In 1973, the anthropologist Clifford Geertz wrote something wise:
“We are, in sum, incomplete or unfinished animals who complete ourselves through culture – and not through culture in general but through particular forms of it.”The Interpretation of Cultures: Selected Essays, 1973
I love this idea: it’s what makes life so exciting and so terrible. We are born, not as blank slates, but certainly unfinished. Our parents and carers start our finishing, but as adults we, in collusion with our society, continue the process.
Our culture dictates much of our finishing – not least by containing our imagination of the possible – but we can (I believe) direct our finishing to a greater or lesser extent. What books do you read? Where do you take your holidays? What work do you do? What food do you eat? Do you respect the law? How do you raise your children? How do you fall in love?
This finishing is the theme of the novel I’m working on at Curtis Brown. It now has the working title Unfinished Animals. The book explores the two extremes of our philosophies of finishing, courtesy of French existentialist Albert Camus: what he calls the best living and the most living.
Do we attempt to pursue what we judge to be the best things in life; or do we simply cram the most of life that we can, into whatever time we are allotted?
So here’s the opening to the book. I hope you enjoy it!
By Me, David Charles
Everything I did that morning was perfect. If anything, a little too selfless.

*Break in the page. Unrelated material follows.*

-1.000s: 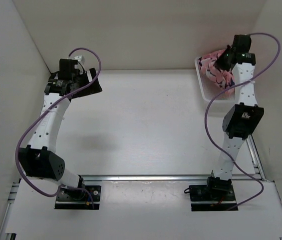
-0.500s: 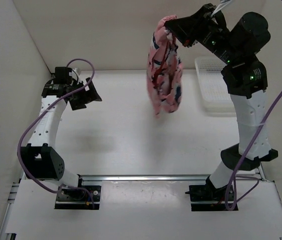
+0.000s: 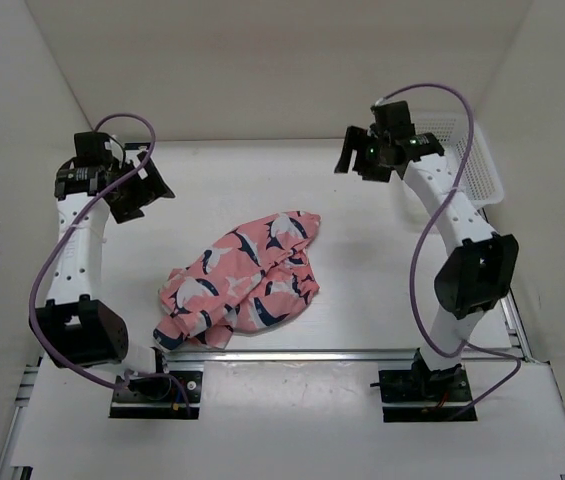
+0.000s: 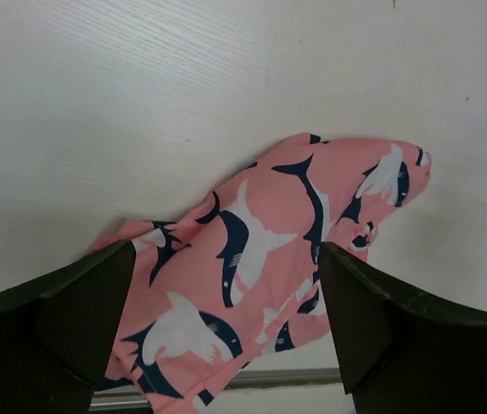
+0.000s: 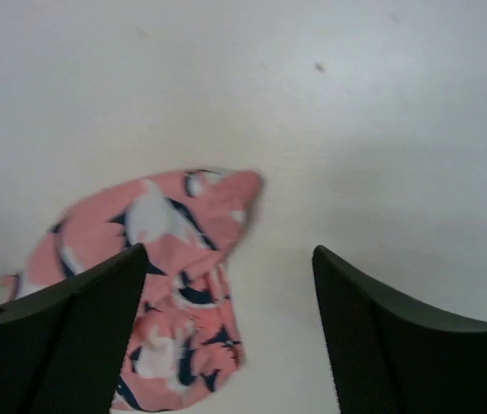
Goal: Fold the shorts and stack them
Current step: Move the shorts to the center of the board, then flatten the shorts out
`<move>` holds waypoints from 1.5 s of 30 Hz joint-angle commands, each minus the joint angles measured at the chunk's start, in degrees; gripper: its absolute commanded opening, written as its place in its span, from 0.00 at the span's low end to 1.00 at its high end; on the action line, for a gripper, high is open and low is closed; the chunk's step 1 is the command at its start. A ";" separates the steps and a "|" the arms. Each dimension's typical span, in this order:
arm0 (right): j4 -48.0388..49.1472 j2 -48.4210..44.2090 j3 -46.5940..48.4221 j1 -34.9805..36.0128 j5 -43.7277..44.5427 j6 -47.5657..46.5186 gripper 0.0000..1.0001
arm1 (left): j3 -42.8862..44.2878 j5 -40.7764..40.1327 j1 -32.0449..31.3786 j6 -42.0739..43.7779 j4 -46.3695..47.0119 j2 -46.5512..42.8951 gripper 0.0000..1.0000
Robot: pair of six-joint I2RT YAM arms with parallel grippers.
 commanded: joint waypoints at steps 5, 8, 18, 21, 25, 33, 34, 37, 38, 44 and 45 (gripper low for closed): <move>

I’d set my biorhythmic sunrise alarm clock to pre-dawn, sacrificing my last sleep cycle so that I’d have time to brew her coffee. The calming light flooded the bedroom and I eased myself from between the French linen sheets of my single Japanese bedroll. (Yes, we sleep in separate beds. Sharing makes women put on weight and men lose brain power – FACT.) She scarcely stirred when I tried to pilot a kiss down onto her cheek – and she’s the one with a flight to catch.
I delayed my Earthing until I’d ground exactly twelve grammes of fresh Santos Gold in our handheld burr grinder. The kettle (it’s a Bosch – of course it is) was boiling perfectly when I got back in from a slightly truncated ceremony in the garden. (Last year I built a custom Earthing pit with fourteen different natural textures; I could probably make it a side hustle). I transferred 200ml of boiling water into a beaker and inserted a probe thermometer.
While I waited, I drank the Dirty Thirty protein shake I prepared last night. (Butch’s recipe of course, delivering thirty grammes of protein in combination with MCT oil, branch chain animo acids and cinnamon to keep down the insulin response.) (I know, I know – I slipped out of ketosis last time we had her parents over.) At 79 degrees (centigrade, I’m not a monster), I eased the water through the coffee grounds – slow and steady. Twenty seconds to perfection.
I don’t drink coffee myself. But if something’s worth doing, my secondary school statistics teacher used to tell me, then it’s worth gathering data, monitoring outcomes and improving performance incrementally until perfection is attained. In this case: the perfect cup of coffee. Of course, I haven’t a clue what it tastes like, but I know what Alicia’s reaction will be because this is the culmination of trial and error experimentation most mornings for the duration of our engagement.
Like I said, everything I did that morning was perfect. So I was astonished when later, in the car (it’s a Volvo and I’m okay with that) on our way to the airport, she said: ‘I think we might have to call it off.’